● **WHAT YOU SHOULD DO**: Please return only the lines from the one holding "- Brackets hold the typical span" through the one holding "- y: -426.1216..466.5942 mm", exactly as they appear in the records below, both ends included.

START INPUT DATA

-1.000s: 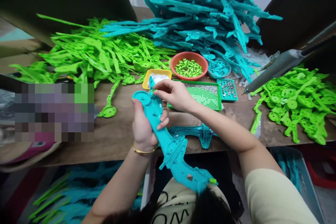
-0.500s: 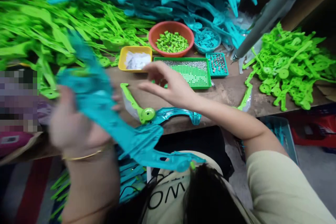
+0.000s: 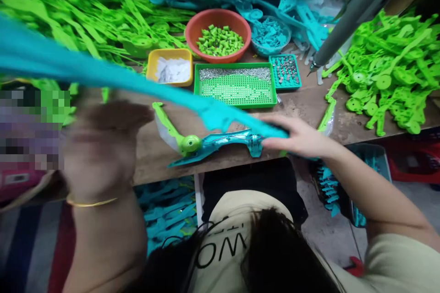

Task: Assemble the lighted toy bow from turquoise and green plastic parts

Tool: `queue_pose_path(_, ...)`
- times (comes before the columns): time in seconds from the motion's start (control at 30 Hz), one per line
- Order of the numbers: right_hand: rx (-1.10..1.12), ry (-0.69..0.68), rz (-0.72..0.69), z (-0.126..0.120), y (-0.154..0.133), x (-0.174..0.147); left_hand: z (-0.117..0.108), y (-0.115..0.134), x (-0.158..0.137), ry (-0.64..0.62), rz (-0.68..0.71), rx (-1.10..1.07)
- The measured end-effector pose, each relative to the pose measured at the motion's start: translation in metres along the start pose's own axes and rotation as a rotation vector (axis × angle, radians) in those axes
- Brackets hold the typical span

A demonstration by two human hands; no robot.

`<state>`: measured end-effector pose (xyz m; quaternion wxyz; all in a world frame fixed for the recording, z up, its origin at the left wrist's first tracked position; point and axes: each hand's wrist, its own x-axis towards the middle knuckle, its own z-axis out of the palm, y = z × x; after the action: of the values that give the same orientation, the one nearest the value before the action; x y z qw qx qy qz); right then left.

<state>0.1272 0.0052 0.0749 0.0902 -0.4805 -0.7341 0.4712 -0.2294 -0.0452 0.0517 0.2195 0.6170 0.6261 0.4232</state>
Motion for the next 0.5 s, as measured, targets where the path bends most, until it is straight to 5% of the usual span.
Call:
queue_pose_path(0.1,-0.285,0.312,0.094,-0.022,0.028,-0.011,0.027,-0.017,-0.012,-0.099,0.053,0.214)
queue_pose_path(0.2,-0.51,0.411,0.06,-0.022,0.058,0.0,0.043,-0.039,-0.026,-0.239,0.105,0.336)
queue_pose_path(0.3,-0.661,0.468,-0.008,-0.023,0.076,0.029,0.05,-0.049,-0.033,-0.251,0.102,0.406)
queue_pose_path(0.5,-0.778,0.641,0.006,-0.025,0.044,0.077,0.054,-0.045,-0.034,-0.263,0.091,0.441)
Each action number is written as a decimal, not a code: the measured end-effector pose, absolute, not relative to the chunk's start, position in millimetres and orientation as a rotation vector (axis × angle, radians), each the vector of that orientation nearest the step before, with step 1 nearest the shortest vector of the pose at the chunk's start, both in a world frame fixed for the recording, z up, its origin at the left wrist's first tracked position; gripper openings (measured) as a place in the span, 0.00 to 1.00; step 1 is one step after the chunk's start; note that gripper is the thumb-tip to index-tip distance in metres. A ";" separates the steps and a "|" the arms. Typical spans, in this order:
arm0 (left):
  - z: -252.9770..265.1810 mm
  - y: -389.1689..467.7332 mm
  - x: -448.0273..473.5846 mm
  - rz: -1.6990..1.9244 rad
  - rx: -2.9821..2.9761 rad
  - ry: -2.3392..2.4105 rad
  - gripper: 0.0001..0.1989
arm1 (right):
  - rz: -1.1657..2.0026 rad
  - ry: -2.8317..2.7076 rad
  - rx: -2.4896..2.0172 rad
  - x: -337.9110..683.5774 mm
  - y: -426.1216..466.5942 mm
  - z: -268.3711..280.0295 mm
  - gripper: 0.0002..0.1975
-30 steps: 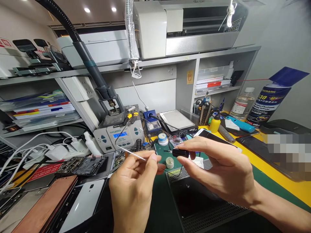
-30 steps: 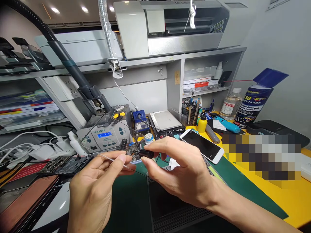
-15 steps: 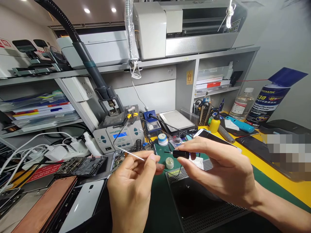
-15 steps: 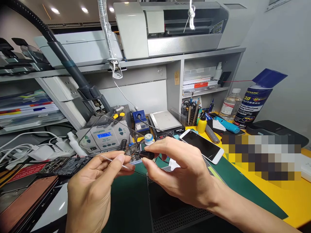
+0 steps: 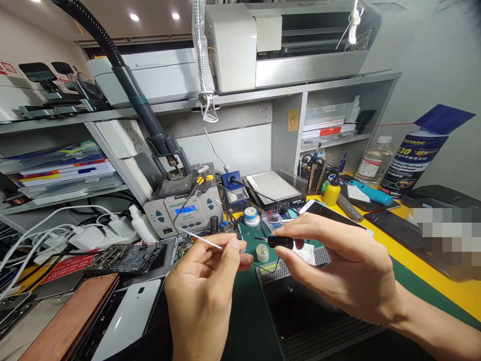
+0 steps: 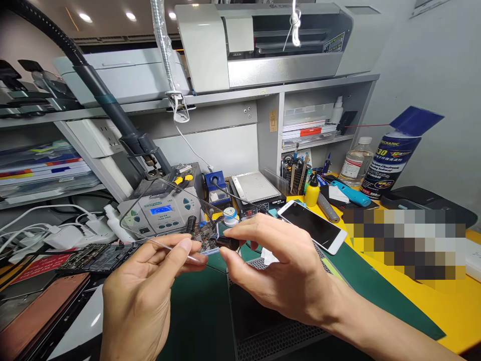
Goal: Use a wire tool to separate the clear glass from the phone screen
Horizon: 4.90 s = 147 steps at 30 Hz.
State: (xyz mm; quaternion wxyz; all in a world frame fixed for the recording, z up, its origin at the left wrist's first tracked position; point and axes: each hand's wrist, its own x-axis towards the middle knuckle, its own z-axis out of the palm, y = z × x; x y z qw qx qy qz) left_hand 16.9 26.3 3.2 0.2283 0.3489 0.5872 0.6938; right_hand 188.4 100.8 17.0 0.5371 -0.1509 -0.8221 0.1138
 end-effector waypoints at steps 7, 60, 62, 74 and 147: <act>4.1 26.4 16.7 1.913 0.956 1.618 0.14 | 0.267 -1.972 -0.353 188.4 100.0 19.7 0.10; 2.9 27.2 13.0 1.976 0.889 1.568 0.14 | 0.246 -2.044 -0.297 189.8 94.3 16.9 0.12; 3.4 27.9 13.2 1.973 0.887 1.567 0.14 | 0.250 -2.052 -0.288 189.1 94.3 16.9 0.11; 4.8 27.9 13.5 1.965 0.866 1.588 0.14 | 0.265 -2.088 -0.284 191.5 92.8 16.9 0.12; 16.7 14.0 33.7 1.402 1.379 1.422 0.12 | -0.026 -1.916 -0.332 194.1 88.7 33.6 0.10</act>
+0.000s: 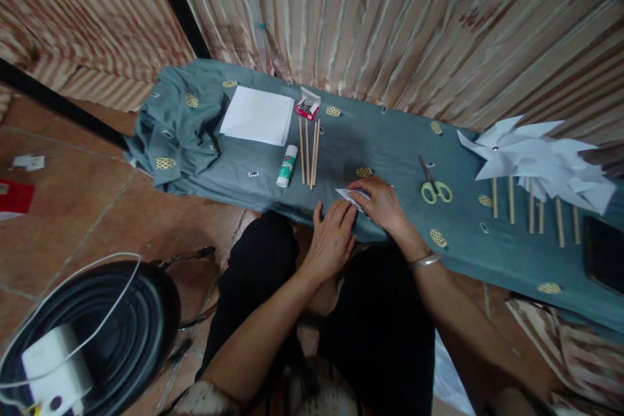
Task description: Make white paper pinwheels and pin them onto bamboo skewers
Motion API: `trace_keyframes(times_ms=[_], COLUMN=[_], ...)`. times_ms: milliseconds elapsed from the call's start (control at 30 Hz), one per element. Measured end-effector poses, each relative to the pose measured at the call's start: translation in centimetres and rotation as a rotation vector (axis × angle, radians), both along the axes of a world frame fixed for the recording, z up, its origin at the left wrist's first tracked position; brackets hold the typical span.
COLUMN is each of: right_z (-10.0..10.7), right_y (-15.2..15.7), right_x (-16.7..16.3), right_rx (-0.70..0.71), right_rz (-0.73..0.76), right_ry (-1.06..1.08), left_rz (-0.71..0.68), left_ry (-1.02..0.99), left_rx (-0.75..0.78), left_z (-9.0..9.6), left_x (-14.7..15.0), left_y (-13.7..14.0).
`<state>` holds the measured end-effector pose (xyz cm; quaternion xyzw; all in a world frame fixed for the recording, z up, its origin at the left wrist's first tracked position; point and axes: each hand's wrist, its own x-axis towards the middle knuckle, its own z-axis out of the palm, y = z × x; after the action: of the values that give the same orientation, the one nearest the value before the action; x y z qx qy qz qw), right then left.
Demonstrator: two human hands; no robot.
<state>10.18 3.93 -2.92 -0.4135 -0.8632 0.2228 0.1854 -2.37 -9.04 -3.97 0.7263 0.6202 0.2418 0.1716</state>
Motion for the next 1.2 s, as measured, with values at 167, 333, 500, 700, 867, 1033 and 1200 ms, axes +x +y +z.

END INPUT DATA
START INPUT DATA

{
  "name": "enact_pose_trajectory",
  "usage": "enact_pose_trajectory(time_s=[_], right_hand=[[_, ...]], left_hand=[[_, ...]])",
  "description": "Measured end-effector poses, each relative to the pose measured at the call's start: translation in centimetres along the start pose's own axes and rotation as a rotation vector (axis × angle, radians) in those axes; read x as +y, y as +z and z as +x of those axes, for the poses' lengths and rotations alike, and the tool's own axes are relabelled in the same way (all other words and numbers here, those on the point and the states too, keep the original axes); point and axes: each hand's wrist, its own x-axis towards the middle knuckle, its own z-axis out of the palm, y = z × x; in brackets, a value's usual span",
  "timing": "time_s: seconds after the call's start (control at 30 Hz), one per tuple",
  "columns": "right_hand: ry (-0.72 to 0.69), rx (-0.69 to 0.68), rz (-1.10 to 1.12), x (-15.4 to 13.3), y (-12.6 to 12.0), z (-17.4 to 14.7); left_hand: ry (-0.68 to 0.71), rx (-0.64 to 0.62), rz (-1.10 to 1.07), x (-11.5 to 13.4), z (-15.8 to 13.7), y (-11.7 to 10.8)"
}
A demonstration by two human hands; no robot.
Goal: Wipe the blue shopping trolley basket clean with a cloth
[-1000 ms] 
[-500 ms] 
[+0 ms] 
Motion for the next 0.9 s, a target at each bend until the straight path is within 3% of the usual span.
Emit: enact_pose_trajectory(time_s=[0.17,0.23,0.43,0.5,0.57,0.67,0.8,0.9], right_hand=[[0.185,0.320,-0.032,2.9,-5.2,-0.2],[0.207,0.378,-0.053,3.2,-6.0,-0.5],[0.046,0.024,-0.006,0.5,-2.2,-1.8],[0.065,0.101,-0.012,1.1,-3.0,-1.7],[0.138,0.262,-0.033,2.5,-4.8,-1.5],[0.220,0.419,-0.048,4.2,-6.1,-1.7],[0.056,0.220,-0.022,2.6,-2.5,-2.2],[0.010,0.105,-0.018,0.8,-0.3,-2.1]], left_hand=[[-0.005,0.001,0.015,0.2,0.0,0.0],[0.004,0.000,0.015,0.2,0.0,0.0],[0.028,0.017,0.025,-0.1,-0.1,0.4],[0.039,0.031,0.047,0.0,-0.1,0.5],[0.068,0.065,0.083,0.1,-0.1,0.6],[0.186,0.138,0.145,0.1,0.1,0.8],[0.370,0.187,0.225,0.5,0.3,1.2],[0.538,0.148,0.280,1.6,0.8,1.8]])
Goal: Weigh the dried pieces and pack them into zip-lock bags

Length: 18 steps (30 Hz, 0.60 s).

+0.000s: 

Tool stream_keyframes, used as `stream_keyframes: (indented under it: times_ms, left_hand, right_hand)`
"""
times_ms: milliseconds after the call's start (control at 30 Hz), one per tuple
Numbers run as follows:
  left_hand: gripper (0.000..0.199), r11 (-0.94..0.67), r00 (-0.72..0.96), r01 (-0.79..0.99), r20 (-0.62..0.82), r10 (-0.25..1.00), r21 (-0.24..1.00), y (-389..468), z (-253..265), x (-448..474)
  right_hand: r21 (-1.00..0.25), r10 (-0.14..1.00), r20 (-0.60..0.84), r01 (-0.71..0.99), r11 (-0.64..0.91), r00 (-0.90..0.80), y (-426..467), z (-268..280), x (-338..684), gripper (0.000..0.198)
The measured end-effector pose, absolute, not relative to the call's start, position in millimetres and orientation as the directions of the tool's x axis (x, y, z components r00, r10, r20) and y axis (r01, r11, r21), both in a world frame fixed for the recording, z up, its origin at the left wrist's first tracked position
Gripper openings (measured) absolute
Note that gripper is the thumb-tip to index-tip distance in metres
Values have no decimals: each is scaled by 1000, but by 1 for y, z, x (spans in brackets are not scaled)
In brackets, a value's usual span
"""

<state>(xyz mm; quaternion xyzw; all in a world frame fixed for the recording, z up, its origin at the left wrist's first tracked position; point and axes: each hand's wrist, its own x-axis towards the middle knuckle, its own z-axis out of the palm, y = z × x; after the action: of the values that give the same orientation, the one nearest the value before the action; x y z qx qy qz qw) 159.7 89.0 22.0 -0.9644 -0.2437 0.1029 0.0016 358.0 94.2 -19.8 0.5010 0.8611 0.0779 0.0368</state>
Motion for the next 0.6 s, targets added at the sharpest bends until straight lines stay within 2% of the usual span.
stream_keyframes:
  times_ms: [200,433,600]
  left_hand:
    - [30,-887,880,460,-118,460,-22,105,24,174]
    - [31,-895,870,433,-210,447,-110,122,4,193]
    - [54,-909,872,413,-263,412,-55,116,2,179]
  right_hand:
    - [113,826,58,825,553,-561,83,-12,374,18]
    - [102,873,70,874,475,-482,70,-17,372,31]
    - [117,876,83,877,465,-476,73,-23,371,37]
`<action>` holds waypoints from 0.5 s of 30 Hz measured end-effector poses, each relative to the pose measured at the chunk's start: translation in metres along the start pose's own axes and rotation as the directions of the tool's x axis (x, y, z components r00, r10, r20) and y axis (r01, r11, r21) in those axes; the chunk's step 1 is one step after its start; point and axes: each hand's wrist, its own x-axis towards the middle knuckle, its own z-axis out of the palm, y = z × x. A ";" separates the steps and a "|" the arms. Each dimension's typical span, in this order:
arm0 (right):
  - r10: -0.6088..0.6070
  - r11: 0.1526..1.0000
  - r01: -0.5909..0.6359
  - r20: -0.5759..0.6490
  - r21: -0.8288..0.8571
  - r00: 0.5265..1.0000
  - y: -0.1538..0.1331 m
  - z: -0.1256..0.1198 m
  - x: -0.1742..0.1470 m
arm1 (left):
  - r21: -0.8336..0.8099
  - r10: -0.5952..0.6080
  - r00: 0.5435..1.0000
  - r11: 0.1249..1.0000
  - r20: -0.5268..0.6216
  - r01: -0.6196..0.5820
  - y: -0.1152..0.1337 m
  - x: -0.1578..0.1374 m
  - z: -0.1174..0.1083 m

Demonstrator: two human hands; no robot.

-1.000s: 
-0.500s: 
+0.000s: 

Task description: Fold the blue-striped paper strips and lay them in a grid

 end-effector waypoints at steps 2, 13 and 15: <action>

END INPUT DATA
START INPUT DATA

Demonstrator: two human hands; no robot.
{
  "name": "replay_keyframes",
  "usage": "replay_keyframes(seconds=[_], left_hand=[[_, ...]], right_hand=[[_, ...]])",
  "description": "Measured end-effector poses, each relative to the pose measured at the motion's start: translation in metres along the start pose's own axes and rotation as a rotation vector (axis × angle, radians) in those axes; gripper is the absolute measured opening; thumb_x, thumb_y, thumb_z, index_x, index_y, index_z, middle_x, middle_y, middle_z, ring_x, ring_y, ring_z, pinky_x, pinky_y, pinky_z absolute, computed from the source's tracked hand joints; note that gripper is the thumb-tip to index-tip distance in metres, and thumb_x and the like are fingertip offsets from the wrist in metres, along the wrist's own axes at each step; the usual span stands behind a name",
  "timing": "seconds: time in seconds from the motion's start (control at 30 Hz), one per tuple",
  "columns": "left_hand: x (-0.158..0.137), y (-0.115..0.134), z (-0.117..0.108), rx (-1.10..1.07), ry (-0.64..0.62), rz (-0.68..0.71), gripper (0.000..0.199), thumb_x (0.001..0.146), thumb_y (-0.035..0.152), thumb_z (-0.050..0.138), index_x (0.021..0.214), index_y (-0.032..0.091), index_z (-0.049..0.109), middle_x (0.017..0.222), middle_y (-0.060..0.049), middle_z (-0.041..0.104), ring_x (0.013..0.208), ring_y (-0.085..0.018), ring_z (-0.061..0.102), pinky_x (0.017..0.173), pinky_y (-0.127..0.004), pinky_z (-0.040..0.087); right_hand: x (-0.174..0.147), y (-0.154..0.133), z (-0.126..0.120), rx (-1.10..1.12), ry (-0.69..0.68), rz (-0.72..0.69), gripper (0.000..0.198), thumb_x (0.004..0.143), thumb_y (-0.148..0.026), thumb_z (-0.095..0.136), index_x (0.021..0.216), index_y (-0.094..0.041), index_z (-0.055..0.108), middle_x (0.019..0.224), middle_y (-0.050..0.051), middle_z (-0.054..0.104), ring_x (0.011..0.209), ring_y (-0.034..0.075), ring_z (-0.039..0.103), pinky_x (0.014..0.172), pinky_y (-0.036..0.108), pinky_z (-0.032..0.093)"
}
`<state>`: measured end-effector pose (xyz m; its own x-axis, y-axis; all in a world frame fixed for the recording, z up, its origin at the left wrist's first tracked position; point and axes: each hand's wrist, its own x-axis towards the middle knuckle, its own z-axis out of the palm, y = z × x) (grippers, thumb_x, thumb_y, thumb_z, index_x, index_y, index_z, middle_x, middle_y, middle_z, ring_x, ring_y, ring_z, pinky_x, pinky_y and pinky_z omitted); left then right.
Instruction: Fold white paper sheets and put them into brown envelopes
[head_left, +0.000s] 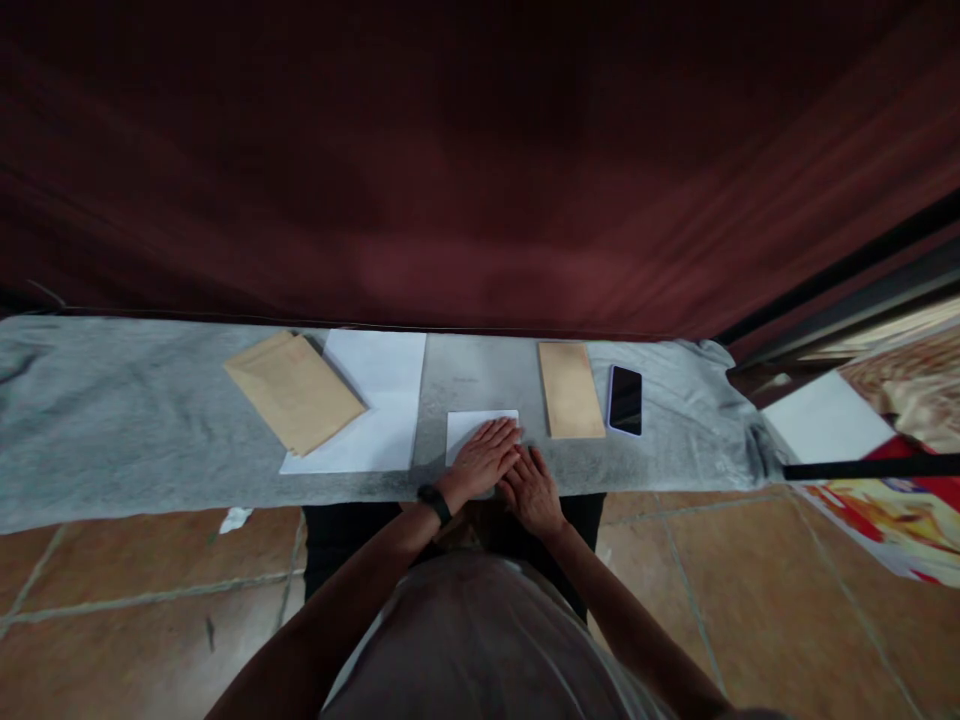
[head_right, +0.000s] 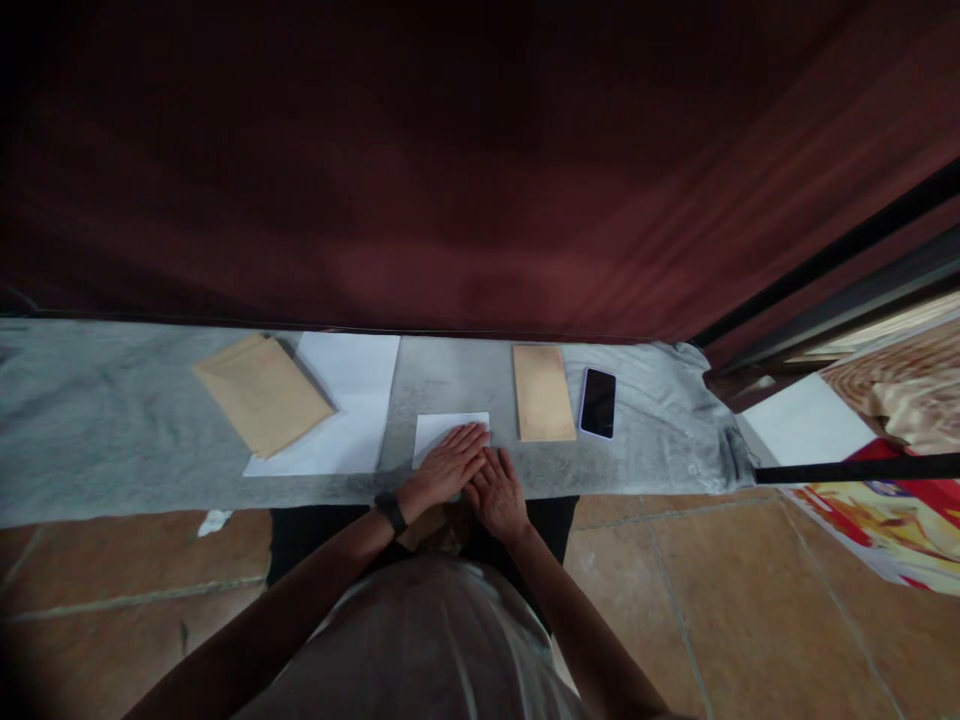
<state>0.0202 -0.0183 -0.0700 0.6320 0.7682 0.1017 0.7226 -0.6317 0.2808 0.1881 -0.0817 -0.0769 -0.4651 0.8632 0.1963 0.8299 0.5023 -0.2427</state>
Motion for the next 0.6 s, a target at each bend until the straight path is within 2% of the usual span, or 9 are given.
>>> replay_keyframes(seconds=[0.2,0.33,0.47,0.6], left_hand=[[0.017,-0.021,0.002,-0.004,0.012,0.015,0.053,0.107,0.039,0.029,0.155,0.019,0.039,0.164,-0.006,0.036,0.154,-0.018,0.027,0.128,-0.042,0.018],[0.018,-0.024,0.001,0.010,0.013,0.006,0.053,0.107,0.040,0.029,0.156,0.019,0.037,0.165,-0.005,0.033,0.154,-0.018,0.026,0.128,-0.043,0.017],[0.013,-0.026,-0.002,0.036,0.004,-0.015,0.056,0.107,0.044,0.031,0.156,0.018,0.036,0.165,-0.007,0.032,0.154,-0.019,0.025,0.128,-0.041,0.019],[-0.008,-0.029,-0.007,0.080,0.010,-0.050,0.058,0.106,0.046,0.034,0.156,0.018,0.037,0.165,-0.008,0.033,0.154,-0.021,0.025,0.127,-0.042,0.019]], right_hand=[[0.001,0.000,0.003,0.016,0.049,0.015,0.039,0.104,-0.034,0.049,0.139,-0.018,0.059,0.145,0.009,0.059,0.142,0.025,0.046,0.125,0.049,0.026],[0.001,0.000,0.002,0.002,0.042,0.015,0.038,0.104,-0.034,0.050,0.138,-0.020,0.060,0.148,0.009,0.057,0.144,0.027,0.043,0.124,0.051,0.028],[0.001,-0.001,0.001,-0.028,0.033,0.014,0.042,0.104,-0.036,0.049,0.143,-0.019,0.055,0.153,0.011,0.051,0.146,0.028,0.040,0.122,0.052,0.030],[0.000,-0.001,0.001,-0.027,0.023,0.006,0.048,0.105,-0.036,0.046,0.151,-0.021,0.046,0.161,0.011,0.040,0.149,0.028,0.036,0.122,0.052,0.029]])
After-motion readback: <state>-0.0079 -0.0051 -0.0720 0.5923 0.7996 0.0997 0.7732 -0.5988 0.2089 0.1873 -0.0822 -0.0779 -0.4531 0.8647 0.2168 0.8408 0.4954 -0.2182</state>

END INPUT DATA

● **ANSWER TO THIS PROBLEM**:
- Brackets hold the typical span

A demonstration by two human hands; no robot.

`<state>`: measured end-effector pose (xyz m; quaternion wxyz; all in a world frame fixed for the recording, z up, its origin at the left wrist's first tracked position; point and axes: each hand's wrist, its own x-axis towards the middle knuckle, its own z-axis out of the palm, y = z × x; after the action: of the values that give the same orientation, the one nearest the value before the action; x y z qw qx qy qz); right then left.

<state>0.1272 0.0052 0.0749 0.0902 -0.4805 -0.7341 0.4712 -0.2294 -0.0452 0.0517 0.2195 0.6170 0.6261 0.4232</state>
Motion for the next 0.5 s, as measured, targets where the path bends most, until it is straight to 5% of the usual span.
Call:
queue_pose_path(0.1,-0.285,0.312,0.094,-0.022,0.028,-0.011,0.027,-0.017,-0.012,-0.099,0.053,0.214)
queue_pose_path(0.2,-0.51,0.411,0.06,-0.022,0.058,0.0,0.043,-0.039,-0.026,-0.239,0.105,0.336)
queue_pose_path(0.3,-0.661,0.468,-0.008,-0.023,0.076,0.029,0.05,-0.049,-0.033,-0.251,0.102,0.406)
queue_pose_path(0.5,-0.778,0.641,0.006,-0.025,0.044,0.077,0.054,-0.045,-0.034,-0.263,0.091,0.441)
Each action number is written as a decimal, not a code: the measured end-effector pose, absolute, not relative to the chunk's start, position in millimetres and orientation as a rotation vector (axis × angle, radians), each the vector of that orientation nearest the step before, with step 1 nearest the shortest vector of the pose at the chunk's start, both in a world frame fixed for the recording, z up, its origin at the left wrist's first tracked position; gripper openings (measured) as a place in the span, 0.00 to 1.00; step 1 is one step after the chunk's start; note that gripper is the thumb-tip to index-tip distance in metres. A ";" separates the steps and a "|" the arms. Typical spans, in this order:
arm0 (left):
  - z: -252.9770..265.1810 mm
  - y: -389.1689..467.7332 mm
  - x: -448.0273..473.5846 mm
  - rz: -1.6990..1.9244 rad
  - rx: -2.9821..2.9761 rad
  - ry: -2.3392..2.4105 rad
  - gripper: 0.0001..0.1989
arm1 (right):
  - rz: -1.1657..2.0026 rad
  - ry: -2.8317..2.7076 rad
  - rx: -2.4896..2.0172 rad
  - x: -337.9110..683.5774 mm
  - y: -426.1216..466.5942 mm

The requested output has been fully supplied.